Former CN and UP operating executive Jim Vena will return to CN as CEO, if TCI is successful in its bid to restructure the railroad’s board and senior management.

“TCI is a recent 5% shareholder seeking to install its hand-picked CEO [Jim Vena] and elect five directors (including the CEO) [Gilbert Lamphere, Allison Landry, Rob Knight and Paul Miller] to a board of 11, but it has yet to put forward a differentiated or credible plan for creating sustainable value for CN’s customers, shareholders and communities,” CN said. “Material published this week by TCI contains only one paragraph about its plans for CN, and what they say sounds remarkably similar to what CN is already doing.” 

CN was referring to TCI’s Sept. 29 threatening letter to Board Chair Robert Pace complaining about the company’s failure to “immediately issue a press release to announce the resignation [on Sept. 16] of Julie Godin from the Board as required.” The paragraph to which CN is referring says, “[T]his conduct is another example in a long list of corporate governance failures at CN and illustrates why urgent change to the Board and leadership is necessary to put CN back on track.” TCI ended its letter by saying it would “report Canadian National to the relevant Canadian securities regulators and stock exchanges today.”

CN characterized TCI’s motives as “highly suspect. Earlier this year, TCI worked constructively with CN, encouraging it to be a leader and present its Climate Action Plan to its shareholders for approval. By all accounts, it appears TCI then voted in favor of CN’s directors, Say-on-Pay* and Climate Action Plan at the company’s Annual General Meeting on April 27, 2021. So did the overwhelming majority of CN shareholders. At the AGM, all directors received greater than 95% of votes in favor, and the company’s Say-on-Pay resolution passed with 97.7% support.

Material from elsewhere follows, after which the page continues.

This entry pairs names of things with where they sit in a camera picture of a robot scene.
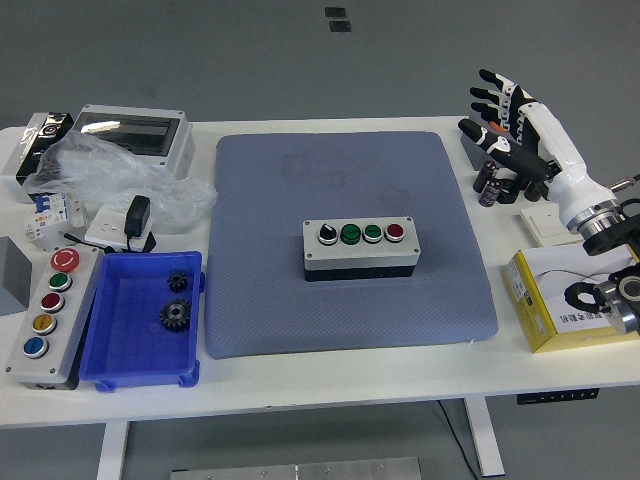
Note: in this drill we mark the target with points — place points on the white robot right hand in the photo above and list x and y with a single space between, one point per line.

“Notably, this expression of overwhelming support was one week after CN announced its first proposal to buy KCS. Nothing of substance has changed since then, except for our increased bid for KCS, which secured an agreed transaction with KCS, and the pro-competition commitments we made in our submissions to the Surface Transportation Board, which while demonstrably positive for CN, have been costly and may yet be problematic for CP. It was only after this that TCI increased its stake in CN and began attacking the company publicly.” 

CN called its pursuit of KCS “a strategic move that resulted in significant benefits for CN’s shareholders and stakeholders. Contrary to the false narrative TCI is propagating, CN’s bid for KCS was the right strategic move for CN, and it resulted in multiple benefits for CN. CN’s Board and management team ran a thoughtful engagement and scenario planning process leading up to the executed merger agreement to buy a strategic asset and to protect long-term shareholder interests. All claims by TCI of CN facing US$2 billion losses have been proven to be blatantly false; in fact, CN gained US$700 million in break-up fees. CN shareholders should question TCI’s motives of endorsing CN’s closest competitor to pursue the transaction, while ignoring the equally compelling rationale of CN’s interest of pursuing the same transaction. CN believes the critical difference is that CP has limited long-term growth opportunities without KCS, while CN’s future as a standalone business is bright. On this point, CN agrees with TCI: CN has indeed built [what TCI has called] ‘a unique asset—the best rail network in North America.’” 

CN went on to say that its current board and management team “share a singular focus to execute on opportunities that are in the best interest of CN stakeholders. CN has a strong and diverse Board of Directors that includes three new independent directors elected for the first time in April 2021. CN’s Board is confident that CN’s management team has the capabilities to deliver on the goals set out in its strategic plan and lead the company into the exciting next phase of CN’s growth and industry leadership. With significant railroad industry experience, including four new senior leaders appointed over the past few years, and a focus on customer value, operational excellence, safety, environmental sustainability and social inclusion, CN’s management team is ready to win for the future and to continue building the premier railway of the 21st century.” 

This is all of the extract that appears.